"Small Is
Beautiful - A Study of Economics As If People Mattered" was written by
E.F. Schumacher, first published in 1973. The book used in this review was
reprinted by Harley & Marks Publishers Inc, 1999 in the United States with
the length of xiii + 286 pages, consisting of four parts with 19 chapters,
Epilogue, Notes and Acknowledgements, Biographies of Contributors, Resources
and Index.
E.F. Schumacher was an economist, journalist and an
entrepreneur. He was born in Germany in 1911, and studied economics. He came to
England in 1930 as a Rhodes Scholar to study economics at New College, Oxford;
later taught economics at Colombia University, New York and went back to
Germany to do business. During the regime of Hitler and the Second World War he
stayed in England, and then worked as an economic adviser to the British
Control Commission charged with rebuilding the German economy from 1946 to 1950
and became an economic adviser to the National Coal Board to aid Britain in its
economic recovery, a position that he held for the next twenty years. His death
by heart attack occurred in Switzerland
in 1977, at the time that his idea was close to a breakthrough. He also published
other books, such as “Good Work” and “A Guide for the Perplexed”.[1]
He had an opportunity to stay in Burma, traditionally a
Theravada Buddhist country, as an economic consultant and he then developed
economic theories of what he called 'intermediate technology' and 'Buddhist
economics' to help developing countries or less-developed countries in
their economic development. These are the experiences that became contributing
factors to the writing of this book, Small Is Beautiful.
It is a book written at a time when the world was pursuing
the use of modern large-scale technology to exploit radically natural resources
for the development of economics and for the satisfaction of material needs.
The author, as a predictor of the future, and a person who was mindful of the
sustainable economic development of mankind, called for a life-style of
harmony, simplicity and non-violence to nature. More than thirty years have
gone since this book was first published in 1973; and it is now considered to
be one of the best-selling books in the world. The ideas in his book are still
new and significant to all. The issues that he brought to the fore in his book
are still being constantly examined closely by experts, scientists, and
economists; it continues to raise a current problematic for investigation by the
world. Its readers, in varying degrees, are positively influenced by its
messages.
“Small Is Beautiful” is a work in which Schumacher has
criticized the economic system of the West, when he talks of modern technology.

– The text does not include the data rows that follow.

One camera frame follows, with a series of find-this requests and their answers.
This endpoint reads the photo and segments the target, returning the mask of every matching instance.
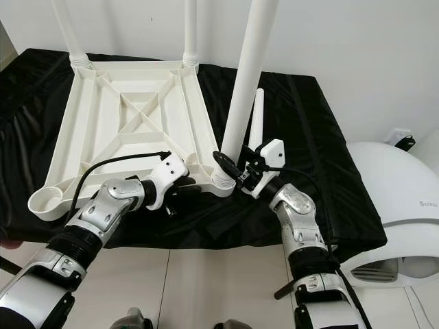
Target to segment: black cable
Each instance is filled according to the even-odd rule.
[[[8,273],[11,273],[13,276],[15,276],[21,270],[21,267],[11,262],[10,260],[7,260],[6,258],[0,256],[0,269],[7,271]]]
[[[292,172],[292,173],[299,173],[302,176],[306,177],[316,188],[317,193],[319,194],[319,198],[322,200],[322,207],[324,209],[324,213],[325,213],[325,217],[327,218],[327,220],[329,220],[328,214],[326,212],[326,207],[324,206],[324,200],[323,200],[323,196],[322,193],[317,185],[317,183],[312,179],[312,177],[310,175],[308,175],[307,173],[301,171],[301,170],[297,170],[294,168],[276,168],[276,167],[266,167],[264,168],[264,170],[268,170],[268,171],[280,171],[280,172]],[[332,250],[332,246],[330,243],[327,243],[327,247],[328,247],[328,253],[329,253],[329,259],[333,262],[335,262],[336,266],[335,266],[335,271],[337,272],[337,274],[342,278],[344,285],[346,286],[346,289],[348,291],[348,294],[350,295],[355,307],[357,308],[359,314],[361,315],[361,318],[364,322],[364,325],[366,326],[366,329],[372,329],[372,326],[370,325],[369,319],[366,315],[366,312],[363,309],[363,306],[361,305],[361,302],[358,299],[358,296],[355,292],[355,290],[353,289],[353,287],[351,286],[351,284],[349,283],[348,279],[346,278],[346,276],[343,274],[342,270],[340,269],[340,264],[337,260],[337,258],[334,256],[333,254],[333,250]]]
[[[279,171],[279,172],[283,172],[283,173],[299,173],[299,174],[301,174],[303,177],[307,178],[311,182],[311,184],[313,184],[313,186],[317,190],[317,193],[319,194],[319,198],[323,202],[323,196],[322,196],[322,193],[321,193],[316,181],[313,180],[312,177],[310,175],[308,175],[307,173],[305,173],[304,171],[294,169],[294,168],[280,168],[280,167],[279,168],[278,167],[265,167],[264,170],[266,170],[266,171]]]
[[[85,179],[87,179],[87,176],[90,175],[90,173],[95,170],[96,168],[106,165],[107,163],[112,163],[112,162],[116,162],[116,161],[122,161],[122,160],[129,160],[129,159],[135,159],[135,158],[148,158],[150,156],[160,156],[161,159],[163,160],[164,158],[168,157],[169,155],[171,155],[171,152],[154,152],[154,153],[142,153],[142,154],[130,154],[129,156],[120,156],[117,158],[113,158],[113,159],[107,159],[101,162],[98,162],[96,164],[94,164],[93,166],[91,166],[90,168],[87,169],[87,171],[84,173],[84,175],[82,175],[78,186],[76,187],[75,190],[75,195],[73,196],[73,199],[71,200],[71,206],[70,206],[70,210],[69,210],[69,214],[67,215],[67,220],[69,220],[70,218],[72,218],[73,213],[75,212],[75,207],[76,207],[76,203],[78,202],[78,197],[80,196],[80,192],[81,192],[81,188],[82,185],[85,181]]]
[[[407,294],[407,289],[410,289],[410,290],[412,291],[412,293],[414,294],[414,297],[418,300],[418,303],[419,303],[420,309],[421,309],[422,312],[424,313],[425,319],[427,320],[428,324],[431,326],[432,329],[436,329],[436,327],[433,326],[433,324],[431,323],[430,318],[428,318],[428,315],[427,315],[427,312],[425,312],[425,308],[424,308],[424,306],[423,306],[423,303],[420,302],[420,298],[419,298],[418,294],[415,292],[415,290],[413,289],[413,287],[405,287],[405,288],[404,288],[405,295],[406,295],[407,298],[409,299],[409,303],[410,303],[410,306],[412,307],[412,310],[413,310],[413,306],[412,306],[412,302],[410,301],[410,297],[409,297],[409,295]]]

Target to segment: floor tile
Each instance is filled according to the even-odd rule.
[[[433,326],[433,329],[439,329],[439,280],[417,285],[413,287],[413,291],[415,295],[409,296],[420,328],[431,329]]]
[[[227,319],[291,329],[291,301],[273,297],[286,282],[280,245],[172,250],[159,329],[210,329]]]
[[[355,288],[374,329],[418,329],[404,288]]]
[[[24,243],[16,250],[1,248],[1,254],[23,266],[41,246]],[[140,308],[156,328],[168,257],[167,249],[103,249],[73,294],[75,305],[63,328],[109,328],[130,307]],[[1,272],[3,286],[12,276]]]
[[[19,266],[24,266],[29,259],[44,246],[45,243],[23,242],[23,244],[17,249],[0,247],[0,255]],[[2,289],[12,278],[12,274],[0,270],[0,289]]]

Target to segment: wire
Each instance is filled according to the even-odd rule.
[[[90,173],[95,170],[96,168],[106,165],[108,163],[122,161],[122,160],[129,160],[129,159],[135,159],[135,158],[148,158],[150,156],[160,156],[163,160],[164,158],[168,157],[171,154],[171,152],[154,152],[154,153],[142,153],[142,154],[130,154],[129,156],[120,156],[113,159],[107,159],[101,162],[98,162],[87,169],[87,171],[82,175],[78,186],[76,187],[75,194],[73,196],[73,199],[71,200],[71,206],[69,210],[69,214],[67,215],[67,220],[72,218],[73,213],[75,212],[75,207],[78,202],[78,197],[80,196],[81,188],[83,183],[85,182],[85,179],[87,179],[87,176],[90,175]]]
[[[425,308],[424,308],[424,306],[423,306],[423,303],[420,302],[420,298],[419,298],[418,294],[415,292],[415,290],[413,289],[413,287],[410,287],[410,289],[412,290],[412,293],[414,294],[414,297],[416,297],[416,299],[418,300],[418,303],[419,303],[420,309],[423,311],[424,316],[425,316],[425,319],[427,320],[428,324],[429,324],[433,329],[435,329],[436,327],[433,326],[433,324],[432,324],[431,321],[430,321],[430,318],[428,318],[428,316],[427,316],[427,312],[425,312]]]
[[[319,196],[320,200],[322,201],[322,207],[323,207],[323,211],[324,211],[325,217],[326,217],[327,220],[329,220],[328,214],[326,212],[326,207],[324,206],[324,199],[323,199],[322,192],[321,192],[319,186],[317,185],[316,181],[310,175],[308,175],[307,173],[305,173],[305,172],[303,172],[301,170],[297,170],[297,169],[294,169],[294,168],[266,167],[266,168],[264,168],[264,170],[299,173],[303,177],[306,177],[314,185],[314,187],[316,188],[318,196]],[[359,301],[358,296],[357,296],[355,290],[353,289],[353,287],[349,283],[348,279],[346,278],[346,276],[343,274],[342,270],[340,269],[340,264],[338,262],[338,259],[333,254],[332,245],[330,243],[327,243],[327,247],[328,247],[329,259],[335,263],[335,271],[342,278],[343,283],[346,286],[346,289],[348,291],[348,294],[350,295],[350,297],[351,297],[355,307],[357,308],[359,314],[361,315],[361,318],[362,318],[362,320],[364,322],[364,325],[366,326],[366,329],[372,329],[372,326],[370,325],[370,322],[369,322],[369,319],[368,319],[368,317],[366,315],[366,312],[364,311],[363,306],[361,305],[361,302]]]
[[[301,174],[303,177],[307,178],[311,182],[311,184],[313,184],[314,188],[316,188],[317,193],[319,194],[319,198],[323,202],[322,193],[321,193],[320,188],[318,187],[316,181],[313,180],[312,177],[310,175],[308,175],[307,173],[305,173],[304,171],[294,169],[294,168],[280,168],[280,167],[279,168],[278,167],[265,167],[264,170],[266,170],[266,171],[279,171],[279,172],[283,172],[283,173],[299,173],[299,174]]]

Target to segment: black strap
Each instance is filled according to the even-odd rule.
[[[11,262],[10,260],[7,260],[6,258],[0,256],[0,269],[7,271],[8,273],[11,273],[13,276],[15,276],[21,270],[21,267]]]
[[[332,223],[330,216],[333,213],[332,209],[332,203],[328,200],[328,193],[329,191],[329,183],[327,182],[326,177],[324,176],[324,167],[320,160],[320,155],[318,153],[318,148],[316,145],[316,142],[314,140],[313,133],[311,131],[311,127],[309,126],[309,121],[305,112],[305,107],[303,106],[302,99],[300,97],[300,93],[297,90],[296,84],[294,83],[294,78],[291,75],[287,76],[289,89],[292,93],[294,102],[297,106],[297,114],[300,119],[300,126],[302,127],[303,134],[305,135],[305,139],[307,140],[307,146],[309,150],[309,154],[311,155],[313,159],[314,167],[316,168],[317,178],[318,178],[318,184],[320,185],[321,198],[324,203],[324,206],[322,207],[322,217],[324,219],[324,223],[326,224],[325,232],[323,233],[323,237],[326,243],[328,243],[332,238]]]

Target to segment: white wall
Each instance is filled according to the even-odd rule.
[[[16,57],[15,48],[0,21],[0,71]]]
[[[236,67],[250,0],[198,0],[201,62]],[[183,0],[69,1],[87,51],[178,59]],[[439,125],[439,1],[281,0],[266,71],[314,75],[349,141]],[[20,53],[65,49],[49,0],[0,0]]]

The technology has been invented to lighten the burden of work, to save time
and it adapts labour-saving machinery. The tendency is to reduce working time
further, asymptotically to zero. Meanwhile, he says, no-one wants to increase
the leaving-school age and nobody wants to reduce the retirement age, so as to
keep people off the labour market. This, he says, is modern technology showing
an inhuman face. The requirement we need is to develop a compatible technology
suitable with the real needs of human nature and, at the same time, compatible
with the resources available to us. He has called for the development of
low-cost technology that is compatible with less-developed countries, where
local labour, local capital and local resources are utilized. He has observed
that the use of foreign aid for poor countries might make them more dependent
on rich countries. Modern technology cannot help much in developing countries,
but it continues to widen the gap between the rich and the poor. It diminishes
the capacity of people to develop further their manual skills and their
creativity; instead, causing complete dependency upon, and enslavement to mechanization.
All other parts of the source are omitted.